The court ordered that the Zimbabwean government must show before
2pm today why the delegation should be deported. By the time of
going to press early this morning, the court order had not yet been
served on a senior government official.
Earlier in the
day, before he was shoved towards the SAA check-in counter, Simon
Boshielo, Cosatu's international affairs secretary, shouted: "Take
us to prison, we will sit in prison, we are not frightened of jail.
We will come back to Zimbabwe." The international departure lounge
in the airport's transit section was swamped with riot squad members.
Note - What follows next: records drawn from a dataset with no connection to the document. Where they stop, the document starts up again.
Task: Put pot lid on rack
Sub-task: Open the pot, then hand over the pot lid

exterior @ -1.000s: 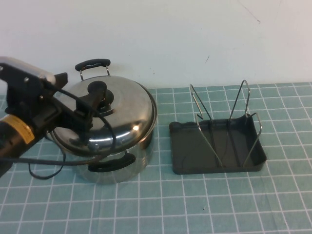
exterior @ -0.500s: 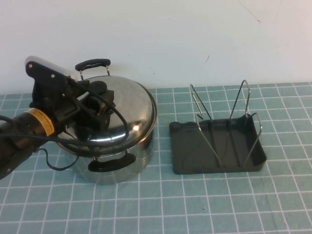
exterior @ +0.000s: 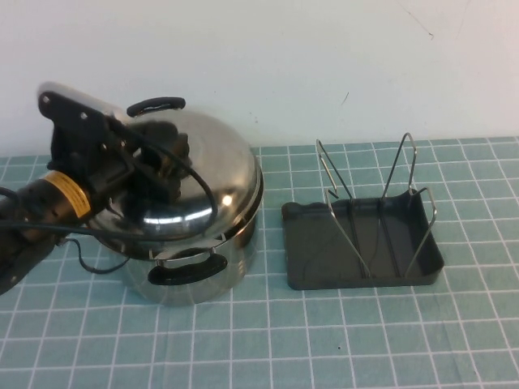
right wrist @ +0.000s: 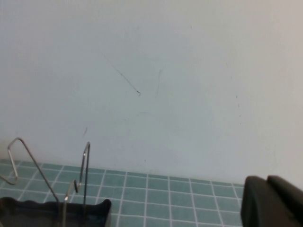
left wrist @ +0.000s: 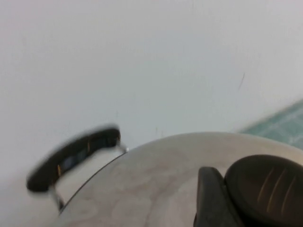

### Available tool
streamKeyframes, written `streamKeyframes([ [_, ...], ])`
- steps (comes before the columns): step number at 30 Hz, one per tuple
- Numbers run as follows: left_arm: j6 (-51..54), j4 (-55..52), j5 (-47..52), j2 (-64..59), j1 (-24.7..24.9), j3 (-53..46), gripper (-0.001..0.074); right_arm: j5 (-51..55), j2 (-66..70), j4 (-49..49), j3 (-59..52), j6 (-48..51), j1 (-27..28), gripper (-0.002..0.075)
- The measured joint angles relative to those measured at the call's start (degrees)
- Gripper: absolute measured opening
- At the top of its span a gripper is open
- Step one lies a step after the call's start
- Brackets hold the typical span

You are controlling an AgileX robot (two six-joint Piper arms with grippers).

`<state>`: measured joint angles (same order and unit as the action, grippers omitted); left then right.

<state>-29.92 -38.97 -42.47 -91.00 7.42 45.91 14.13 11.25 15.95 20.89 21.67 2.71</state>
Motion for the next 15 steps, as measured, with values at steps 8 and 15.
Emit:
streamKeyframes([
  [8, -4.0, 6.2, -20.9, 8.1, 0.1, 0.0, 0.0329, 12.5, 0.0, 26.7, 11.4, 19.5, 0.0, -0.0001],
  [15, -10.0, 6.9, -22.0, 12.2, 7.0, 0.3, 0.0329, 31.2, 6.4, 63.4, 14.6, 39.1, 0.0, -0.0001],
])
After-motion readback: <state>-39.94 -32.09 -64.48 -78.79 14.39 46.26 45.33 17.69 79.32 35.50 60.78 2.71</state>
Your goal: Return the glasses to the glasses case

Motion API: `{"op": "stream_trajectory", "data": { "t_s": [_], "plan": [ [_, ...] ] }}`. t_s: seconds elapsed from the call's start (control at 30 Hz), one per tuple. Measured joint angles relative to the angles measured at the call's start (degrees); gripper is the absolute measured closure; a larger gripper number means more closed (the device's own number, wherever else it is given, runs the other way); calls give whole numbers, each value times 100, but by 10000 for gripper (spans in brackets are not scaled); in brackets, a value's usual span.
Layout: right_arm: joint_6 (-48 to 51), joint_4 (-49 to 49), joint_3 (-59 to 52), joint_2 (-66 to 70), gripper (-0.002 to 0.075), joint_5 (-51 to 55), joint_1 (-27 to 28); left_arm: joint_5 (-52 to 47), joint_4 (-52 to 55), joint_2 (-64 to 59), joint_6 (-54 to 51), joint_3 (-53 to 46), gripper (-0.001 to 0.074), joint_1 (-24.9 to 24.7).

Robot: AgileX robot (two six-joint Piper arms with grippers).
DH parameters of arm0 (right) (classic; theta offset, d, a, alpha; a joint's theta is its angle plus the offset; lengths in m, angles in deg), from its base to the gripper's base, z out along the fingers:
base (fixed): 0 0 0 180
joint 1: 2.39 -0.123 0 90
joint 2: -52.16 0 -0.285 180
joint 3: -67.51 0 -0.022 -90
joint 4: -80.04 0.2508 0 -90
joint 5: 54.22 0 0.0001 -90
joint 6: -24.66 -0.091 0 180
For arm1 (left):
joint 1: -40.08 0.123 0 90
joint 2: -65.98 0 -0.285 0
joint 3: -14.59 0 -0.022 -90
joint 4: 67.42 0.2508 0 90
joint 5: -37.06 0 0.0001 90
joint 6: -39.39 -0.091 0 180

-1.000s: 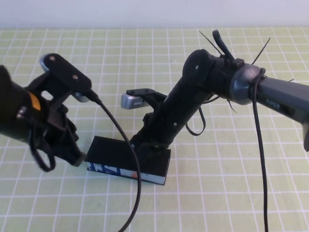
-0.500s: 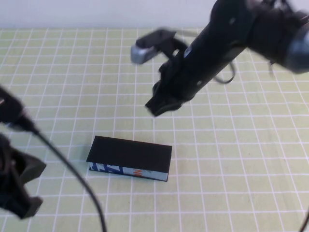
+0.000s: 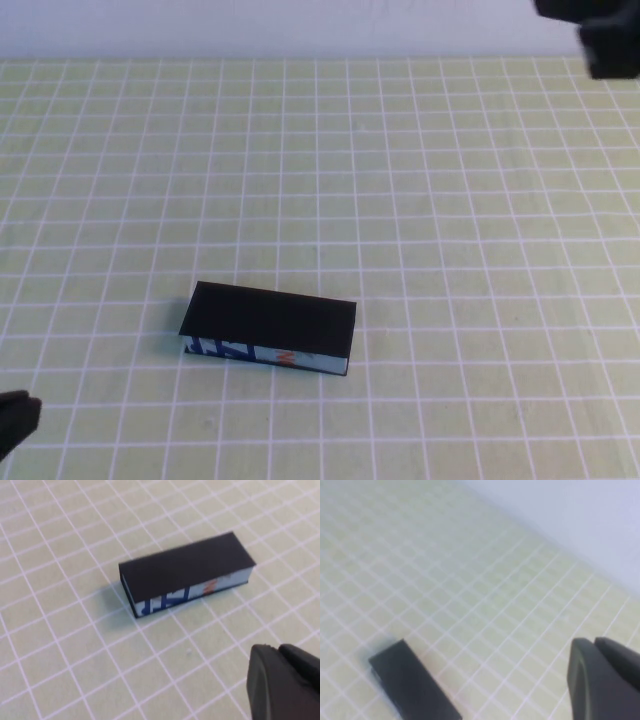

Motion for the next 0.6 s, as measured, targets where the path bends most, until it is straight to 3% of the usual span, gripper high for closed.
{"op": "stream_trajectory", "data": {
  "t_s": [0.17,0.33,0.6],
  "plan": [
    [-18,-51,-2043,-1782,743,-1184,0,172,0,245,78,-35,738,0],
    [-156,112,-3865,-3522,743,-1554,0,377,11,267,78,-46,738,0],
    [-1875,-767,-5884,-5181,743,-1898,0,560,11,221,67,-46,738,0]
  ]
}}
A squad of ZCTU leaders were then delegated to "keep watch" over
their Cosatu "comrades". On Monday evening, the delegation were
held up at immigration counters at the airport for an hour and were
asked to sign a guarantee that they would not meet civil rights
activists during their visit to Zimbabwe. They refused. Their passports
were stamped for a day's visit, and as the South Africans were meeting
their ZCTU counterparts, immigration officials and police stormed
into their Harare hotel and ordered them to leave Zimbabwe immediately.
Violet Seboni,
deputy president of Cosatu and head of the delegation, said last
night they were unable to return to SA as Zimbabwean officials had
failed to provide them with plane tickets as promised. "When we
arrived here yesterday, people who identified themselves as the
Central Intelligence Organisation confiscated our passports and
promised to issue us tickets to return back home today. They failed
to give us those tickets and we ended up missing the flight." The
Zimbabwe government said in a statement yesterday: "Some dubious
individuals claiming association with Cosatu, and working with Tony
Blair's well-known anti-Zimbabwe, pro-Western interests opposed
to Zimbabwe's land reforms, last night flew into the country in
utter disregard of objections of the Zimbabwean government. This
visit ... constitutes a direct and most frontal challenge to the
sovereignty of the republic of Zimbabwe." Information Minister Jonathan
Moyo continued the attack against Cosatu on Zimbabwe's TV news last
night. He claimed the Cosatu officials were "dubious individuals"
with "treacherous" intentions. The Zimbabwe Broadcasting Corporation
said the 13 Cosatu leaders supported "lawless regimes" and had come
to Zimbabwe as latter-day "aristocrats who are pro-capitalist".